L'atelier du texte demain





à venir et déjà passédéjà passé et à venir
J'entends bien le son de liberté des années 70, des chansons des années 70. Hier j'ai entendu Elton John dans le magasin où je faisais les courses. Je suis encore, certainement, dans cette ambiance du boulevard Saint-Germain, ce rêve de jeunesse parisien.
Pour moi, le paysage de jeunesse est un paysage de banlieue, un tissu urbain pleinement asymétrique et aléatoire. Les pavillons en voie de désaffectation ou de réattribution côtoient des entrepôts qui pourraient devenir autre chose. Je t'entends bien, je t'entends comme il faut, comme il se doit. Je ne suis pas retourné à la piscine malgré l'envie que j'en avais. Je ne suis pas allé courir alors que je voulais et que mes pieds voulaient. Mes pieds tremblants sur des jambes vides se sont trouvés sur tes traces. Il me manque le pavé disjoint et poussiéreux de Hama. Que fais-tu ?
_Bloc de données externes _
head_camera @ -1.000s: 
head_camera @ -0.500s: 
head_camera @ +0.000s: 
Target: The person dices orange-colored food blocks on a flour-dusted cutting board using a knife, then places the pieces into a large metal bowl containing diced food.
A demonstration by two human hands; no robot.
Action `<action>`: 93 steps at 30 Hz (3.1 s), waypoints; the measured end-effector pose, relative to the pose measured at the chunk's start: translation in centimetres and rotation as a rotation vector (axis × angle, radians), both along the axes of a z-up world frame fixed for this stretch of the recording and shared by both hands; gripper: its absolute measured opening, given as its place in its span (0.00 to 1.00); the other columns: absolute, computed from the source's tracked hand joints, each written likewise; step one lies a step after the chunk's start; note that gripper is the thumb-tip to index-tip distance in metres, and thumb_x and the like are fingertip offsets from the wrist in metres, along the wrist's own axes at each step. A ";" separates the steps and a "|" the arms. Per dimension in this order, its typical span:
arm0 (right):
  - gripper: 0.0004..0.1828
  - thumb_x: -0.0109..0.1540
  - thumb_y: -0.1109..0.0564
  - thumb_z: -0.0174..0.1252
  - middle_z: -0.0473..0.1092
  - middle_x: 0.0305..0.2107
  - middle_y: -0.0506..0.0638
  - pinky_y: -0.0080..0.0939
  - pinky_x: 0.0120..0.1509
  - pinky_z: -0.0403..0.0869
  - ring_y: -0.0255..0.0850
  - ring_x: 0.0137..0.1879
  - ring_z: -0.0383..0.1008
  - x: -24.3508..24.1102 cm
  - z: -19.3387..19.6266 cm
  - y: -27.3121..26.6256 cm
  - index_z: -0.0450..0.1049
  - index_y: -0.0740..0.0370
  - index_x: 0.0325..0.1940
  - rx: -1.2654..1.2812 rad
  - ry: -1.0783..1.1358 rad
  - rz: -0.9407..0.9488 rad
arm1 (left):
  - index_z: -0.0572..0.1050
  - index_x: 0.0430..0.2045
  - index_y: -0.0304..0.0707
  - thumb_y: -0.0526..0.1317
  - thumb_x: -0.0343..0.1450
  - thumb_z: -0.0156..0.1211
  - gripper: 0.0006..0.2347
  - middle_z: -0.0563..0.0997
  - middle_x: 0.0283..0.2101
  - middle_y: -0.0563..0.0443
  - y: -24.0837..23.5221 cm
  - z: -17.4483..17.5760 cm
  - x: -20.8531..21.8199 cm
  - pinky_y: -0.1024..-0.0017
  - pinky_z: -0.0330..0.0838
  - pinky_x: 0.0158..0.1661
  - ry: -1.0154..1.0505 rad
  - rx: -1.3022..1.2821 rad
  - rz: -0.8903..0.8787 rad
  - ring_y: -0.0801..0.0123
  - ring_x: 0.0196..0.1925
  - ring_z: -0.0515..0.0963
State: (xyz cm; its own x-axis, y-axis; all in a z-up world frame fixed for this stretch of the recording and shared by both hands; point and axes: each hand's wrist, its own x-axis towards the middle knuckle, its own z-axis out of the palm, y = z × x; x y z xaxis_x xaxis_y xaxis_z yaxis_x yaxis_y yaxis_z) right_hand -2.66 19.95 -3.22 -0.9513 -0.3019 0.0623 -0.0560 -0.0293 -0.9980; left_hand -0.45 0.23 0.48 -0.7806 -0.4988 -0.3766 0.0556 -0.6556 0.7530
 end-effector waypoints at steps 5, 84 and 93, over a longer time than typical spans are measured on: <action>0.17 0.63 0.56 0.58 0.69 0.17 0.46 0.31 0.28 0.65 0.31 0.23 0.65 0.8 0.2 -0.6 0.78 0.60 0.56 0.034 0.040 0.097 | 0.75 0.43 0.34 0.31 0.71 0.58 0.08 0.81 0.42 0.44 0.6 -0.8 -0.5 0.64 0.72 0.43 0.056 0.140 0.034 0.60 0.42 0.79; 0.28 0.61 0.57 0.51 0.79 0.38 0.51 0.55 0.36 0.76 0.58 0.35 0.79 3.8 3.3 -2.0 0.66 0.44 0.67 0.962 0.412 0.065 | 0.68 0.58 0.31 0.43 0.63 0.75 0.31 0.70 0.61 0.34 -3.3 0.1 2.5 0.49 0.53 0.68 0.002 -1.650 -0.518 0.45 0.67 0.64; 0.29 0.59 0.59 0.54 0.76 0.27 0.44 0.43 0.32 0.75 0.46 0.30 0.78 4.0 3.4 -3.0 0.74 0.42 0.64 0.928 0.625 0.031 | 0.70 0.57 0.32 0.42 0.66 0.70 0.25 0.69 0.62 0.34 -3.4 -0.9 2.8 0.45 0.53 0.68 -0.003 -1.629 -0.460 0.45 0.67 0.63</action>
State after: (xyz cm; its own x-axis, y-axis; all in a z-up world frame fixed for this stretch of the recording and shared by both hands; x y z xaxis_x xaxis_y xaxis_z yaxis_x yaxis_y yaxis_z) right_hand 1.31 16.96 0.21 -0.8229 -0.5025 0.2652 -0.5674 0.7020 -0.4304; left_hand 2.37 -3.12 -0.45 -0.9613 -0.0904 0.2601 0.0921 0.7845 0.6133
J'ai pris un peu de temps pour préparer et publier deux chapitres du conte, le sixième et le septième. Après ces années, j'en trouve encore la prose alerte, vive. La journée s'est passée calme. J'aurais pu aller au spectacle de Fr. "Je pense à toi", dit-il. Tu aurais pu y aller aussi. Le spectacle nous aurait été une médiation, un lien. Je n'y suis pas allé, je ne savais pas vraiment où il se donnait, j'avais effacé le message sur le répondeur téléphonique. Je ne suis pas sorti. J'ai repris le paysage que Fr. avait photographié, pour penser à moi ou pour prendre mon émotion devant ce paysage. Je vais rêver cette nuit d'une messe et d'émotions. J'ai prié en arabe, j'ai prié en français. Dans la cour d'une église aux piliers immenses, colonnes carrées, païennes et polychromes, des religieuses chantaient un hymne apeuré en attendant la fin du monde. Mon cœur battait d'émotion.